> YOUR TASK:
Go through the lines below and transcribe each one exactly.

> Source records:

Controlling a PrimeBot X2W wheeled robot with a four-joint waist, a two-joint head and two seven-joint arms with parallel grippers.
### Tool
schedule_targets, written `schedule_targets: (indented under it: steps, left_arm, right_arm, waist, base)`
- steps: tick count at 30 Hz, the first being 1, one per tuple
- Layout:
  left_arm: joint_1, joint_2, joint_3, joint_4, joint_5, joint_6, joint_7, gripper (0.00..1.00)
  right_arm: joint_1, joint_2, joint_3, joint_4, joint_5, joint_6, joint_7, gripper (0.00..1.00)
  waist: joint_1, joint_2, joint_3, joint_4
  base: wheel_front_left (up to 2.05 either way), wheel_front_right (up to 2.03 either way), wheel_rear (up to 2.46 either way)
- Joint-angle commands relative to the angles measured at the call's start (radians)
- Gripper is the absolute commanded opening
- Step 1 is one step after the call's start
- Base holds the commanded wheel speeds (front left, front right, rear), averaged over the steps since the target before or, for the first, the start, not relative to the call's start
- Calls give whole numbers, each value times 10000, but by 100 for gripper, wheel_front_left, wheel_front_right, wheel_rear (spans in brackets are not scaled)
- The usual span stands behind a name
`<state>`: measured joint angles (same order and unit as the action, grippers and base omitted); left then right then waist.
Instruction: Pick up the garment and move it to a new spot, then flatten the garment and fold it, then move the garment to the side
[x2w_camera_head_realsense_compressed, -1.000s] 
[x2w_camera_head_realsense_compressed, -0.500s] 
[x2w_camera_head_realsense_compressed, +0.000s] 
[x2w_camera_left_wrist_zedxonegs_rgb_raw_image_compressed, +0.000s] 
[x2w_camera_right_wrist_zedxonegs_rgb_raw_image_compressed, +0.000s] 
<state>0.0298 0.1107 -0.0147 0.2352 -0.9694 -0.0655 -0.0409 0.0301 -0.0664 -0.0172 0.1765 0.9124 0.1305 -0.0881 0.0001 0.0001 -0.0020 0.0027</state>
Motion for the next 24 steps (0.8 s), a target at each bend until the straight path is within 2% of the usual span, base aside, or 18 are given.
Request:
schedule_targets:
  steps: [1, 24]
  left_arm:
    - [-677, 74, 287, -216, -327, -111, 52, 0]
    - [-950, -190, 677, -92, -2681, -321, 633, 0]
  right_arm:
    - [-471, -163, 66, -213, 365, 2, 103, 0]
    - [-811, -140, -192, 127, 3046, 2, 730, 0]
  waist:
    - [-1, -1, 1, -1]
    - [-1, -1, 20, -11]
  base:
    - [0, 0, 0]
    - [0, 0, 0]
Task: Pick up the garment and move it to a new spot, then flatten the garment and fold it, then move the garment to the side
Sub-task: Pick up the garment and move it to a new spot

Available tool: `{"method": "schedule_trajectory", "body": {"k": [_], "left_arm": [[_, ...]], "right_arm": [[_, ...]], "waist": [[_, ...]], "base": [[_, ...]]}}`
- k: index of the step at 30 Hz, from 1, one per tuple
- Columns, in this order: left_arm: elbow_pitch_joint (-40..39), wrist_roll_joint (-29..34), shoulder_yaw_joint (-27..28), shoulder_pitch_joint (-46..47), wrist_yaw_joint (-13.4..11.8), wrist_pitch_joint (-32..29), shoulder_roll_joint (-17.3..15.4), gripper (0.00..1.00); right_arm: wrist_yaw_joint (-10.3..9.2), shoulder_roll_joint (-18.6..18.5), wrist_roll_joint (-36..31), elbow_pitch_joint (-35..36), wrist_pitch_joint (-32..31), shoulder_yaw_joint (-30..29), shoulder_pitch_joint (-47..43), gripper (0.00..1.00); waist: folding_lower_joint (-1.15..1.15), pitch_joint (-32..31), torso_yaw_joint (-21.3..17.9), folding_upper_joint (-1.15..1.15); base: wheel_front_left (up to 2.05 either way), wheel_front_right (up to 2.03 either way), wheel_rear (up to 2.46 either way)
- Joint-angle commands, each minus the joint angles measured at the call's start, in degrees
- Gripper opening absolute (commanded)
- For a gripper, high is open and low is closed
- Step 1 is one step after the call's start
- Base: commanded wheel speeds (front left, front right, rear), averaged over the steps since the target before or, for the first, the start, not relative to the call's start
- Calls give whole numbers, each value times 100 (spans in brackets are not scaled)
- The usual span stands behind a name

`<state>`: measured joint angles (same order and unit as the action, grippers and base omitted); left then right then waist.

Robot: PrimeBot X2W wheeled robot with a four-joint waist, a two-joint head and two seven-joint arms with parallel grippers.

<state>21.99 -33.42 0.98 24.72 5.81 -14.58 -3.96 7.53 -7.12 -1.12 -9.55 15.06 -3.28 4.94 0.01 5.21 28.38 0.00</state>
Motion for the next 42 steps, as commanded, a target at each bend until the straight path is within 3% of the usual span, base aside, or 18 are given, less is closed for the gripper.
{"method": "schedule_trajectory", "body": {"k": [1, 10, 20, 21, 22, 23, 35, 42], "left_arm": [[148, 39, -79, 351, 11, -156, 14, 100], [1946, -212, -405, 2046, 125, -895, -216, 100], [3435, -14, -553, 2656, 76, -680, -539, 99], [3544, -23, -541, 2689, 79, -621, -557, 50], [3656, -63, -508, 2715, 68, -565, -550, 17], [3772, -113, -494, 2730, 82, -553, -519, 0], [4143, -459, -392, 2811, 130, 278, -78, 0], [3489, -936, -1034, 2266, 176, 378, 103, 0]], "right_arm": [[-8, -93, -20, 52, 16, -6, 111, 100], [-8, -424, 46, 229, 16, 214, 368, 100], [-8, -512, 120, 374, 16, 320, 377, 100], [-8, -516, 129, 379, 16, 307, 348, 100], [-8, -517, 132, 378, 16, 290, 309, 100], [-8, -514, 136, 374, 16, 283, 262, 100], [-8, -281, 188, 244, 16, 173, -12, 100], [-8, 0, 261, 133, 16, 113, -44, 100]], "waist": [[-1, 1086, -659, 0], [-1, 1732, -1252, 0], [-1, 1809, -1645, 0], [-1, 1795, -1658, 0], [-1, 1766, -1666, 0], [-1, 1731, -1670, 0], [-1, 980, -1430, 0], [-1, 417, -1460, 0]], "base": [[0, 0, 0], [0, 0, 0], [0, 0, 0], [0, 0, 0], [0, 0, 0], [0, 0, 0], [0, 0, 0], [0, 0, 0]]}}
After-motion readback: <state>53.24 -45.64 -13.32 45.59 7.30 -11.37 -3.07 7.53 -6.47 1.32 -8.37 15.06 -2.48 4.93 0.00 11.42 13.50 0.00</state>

> PROBLEM SOLUTION:
Controlling a PrimeBot X2W wheeled robot with a four-joint waist, a two-joint head and two seven-joint arms with parallel grippers.
### Tool
schedule_targets, written `schedule_targets: (indented under it: steps, left_arm, right_arm, waist, base)`
- steps: tick count at 30 Hz, the first being 1, one per tuple
- Layout:
  left_arm: joint_1, joint_2, joint_3, joint_4, joint_5, joint_6, joint_7, gripper (0.00..1.00)
  right_arm: joint_1, joint_2, joint_3, joint_4, joint_5, joint_6, joint_7, gripper (0.00..1.00)
  waist: joint_1, joint_2, joint_3, joint_4
  base: wheel_front_left (up to 2.05 either way), wheel_front_right (up to 2.03 either way), wheel_rear (up to 2.46 either way)
- Joint-angle commands relative to the angles measured at the call's start (radians)
- Gripper is the absolute commanded opening
- Step 1 is one step after the call's start
- Base holds the commanded wheel speeds (front left, front right, rear), averaged over the steps since the target before or, for the first, the start, not relative to the call's start
- Calls give whole numbers, each value times 10000, but by 100 for gripper, wheel_front_left, wheel_front_right, wheel_rear (spans in brackets are not scaled)
- The usual span stands behind a name
`<state>`: measured joint angles (same order and unit as the action, grippers and base omitted); left then right then waist.
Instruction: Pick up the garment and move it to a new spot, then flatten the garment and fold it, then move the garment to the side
[x2w_camera_head_realsense_compressed, -1.000s] 
[x2w_camera_head_realsense_compressed, -0.500s] 
[x2w_camera_head_realsense_compressed, +0.000s] 
[x2w_camera_left_wrist_zedxonegs_rgb_raw_image_compressed, +0.000s] 
[x2w_camera_right_wrist_zedxonegs_rgb_raw_image_compressed, +0.000s] 
<state>0.0298 0.1107 -0.0147 0.2352 -0.9694 -0.0655 -0.0409 0.0301 -0.0664 -0.0172 0.1765 0.9124 0.1305 -0.0881 0.0001 0.0001 -0.0020 0.0027</state>
Motion for the next 24 steps (0.8 s), a target at each bend until the straight path is within 2% of the usual span, base aside, or 18 are given.
Request:
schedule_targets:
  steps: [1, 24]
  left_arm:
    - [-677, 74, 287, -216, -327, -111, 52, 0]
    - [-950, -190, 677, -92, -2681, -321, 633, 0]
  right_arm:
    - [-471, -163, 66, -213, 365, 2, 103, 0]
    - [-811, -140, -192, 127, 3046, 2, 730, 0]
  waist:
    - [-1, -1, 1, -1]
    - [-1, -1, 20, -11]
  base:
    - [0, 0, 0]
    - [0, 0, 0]
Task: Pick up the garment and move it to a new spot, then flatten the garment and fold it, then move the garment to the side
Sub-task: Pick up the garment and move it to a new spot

Available tool: `{"method": "schedule_trajectory", "body": {"k": [_], "left_arm": [[_, ...]], "right_arm": [[_, ...]], "waist": [[_, ...]], "base": [[_, ...]]}}`
- k: index of the step at 30 Hz, from 1, one per tuple
- Columns, in this order: left_arm: elbow_pitch_joint (-40..39), wrist_roll_joint (-29..34), shoulder_yaw_joint (-27..28), shoulder_pitch_joint (-46..47), wrist_yaw_joint (-13.4..11.8), wrist_pitch_joint (-32..29), shoulder_roll_joint (-17.3..15.4), gripper (0.00..1.00); right_arm: wrist_yaw_joint (-10.3..9.2), shoulder_roll_joint (-18.6..18.5), wrist_roll_joint (-36..31), elbow_pitch_joint (-35..36), wrist_pitch_joint (-32..31), shoulder_yaw_joint (-30..29), shoulder_pitch_joint (-47..43), gripper (0.00..1.00); waist: folding_lower_joint (-1.15..1.15), pitch_joint (-32..31), torso_yaw_joint (-21.3..17.9), folding_upper_joint (-1.15..1.15); base: wheel_front_left (up to 2.05 either way), wheel_front_right (up to 2.03 either way), wheel_rear (up to 2.46 either way)
- Joint-angle commands, each minus the joint angles measured at the call's start, in degrees
- Gripper opening absolute (commanded)
- For a gripper, high is open and low is closed
- Step 1 is one step after the call's start
- Base: commanded wheel speeds (front left, front right, rear), averaged over the steps since the target before or, for the first, the start, not relative to the call's start
- Calls give whole numbers, each value times 100 (spans in brackets are not scaled)
- The usual span stands behind a name

`<state>`: measured joint angles (same order and unit as the action, grippers and base omitted); left then right then waist.

Robot: PrimeBot X2W wheeled robot with a four-joint waist, a two-joint head and two seven-joint arms with parallel grippers.

<state>21.99 -33.42 0.98 24.72 5.81 -14.58 -3.96 7.53 -7.12 -1.12 -9.55 15.06 -3.28 4.94 0.01 5.21 28.38 0.00</state>
Motion for the next 42 steps, as commanded, a target at each bend until the straight path is within 3% of the usual span, base aside, or 18 are given, less is closed for the gripper.
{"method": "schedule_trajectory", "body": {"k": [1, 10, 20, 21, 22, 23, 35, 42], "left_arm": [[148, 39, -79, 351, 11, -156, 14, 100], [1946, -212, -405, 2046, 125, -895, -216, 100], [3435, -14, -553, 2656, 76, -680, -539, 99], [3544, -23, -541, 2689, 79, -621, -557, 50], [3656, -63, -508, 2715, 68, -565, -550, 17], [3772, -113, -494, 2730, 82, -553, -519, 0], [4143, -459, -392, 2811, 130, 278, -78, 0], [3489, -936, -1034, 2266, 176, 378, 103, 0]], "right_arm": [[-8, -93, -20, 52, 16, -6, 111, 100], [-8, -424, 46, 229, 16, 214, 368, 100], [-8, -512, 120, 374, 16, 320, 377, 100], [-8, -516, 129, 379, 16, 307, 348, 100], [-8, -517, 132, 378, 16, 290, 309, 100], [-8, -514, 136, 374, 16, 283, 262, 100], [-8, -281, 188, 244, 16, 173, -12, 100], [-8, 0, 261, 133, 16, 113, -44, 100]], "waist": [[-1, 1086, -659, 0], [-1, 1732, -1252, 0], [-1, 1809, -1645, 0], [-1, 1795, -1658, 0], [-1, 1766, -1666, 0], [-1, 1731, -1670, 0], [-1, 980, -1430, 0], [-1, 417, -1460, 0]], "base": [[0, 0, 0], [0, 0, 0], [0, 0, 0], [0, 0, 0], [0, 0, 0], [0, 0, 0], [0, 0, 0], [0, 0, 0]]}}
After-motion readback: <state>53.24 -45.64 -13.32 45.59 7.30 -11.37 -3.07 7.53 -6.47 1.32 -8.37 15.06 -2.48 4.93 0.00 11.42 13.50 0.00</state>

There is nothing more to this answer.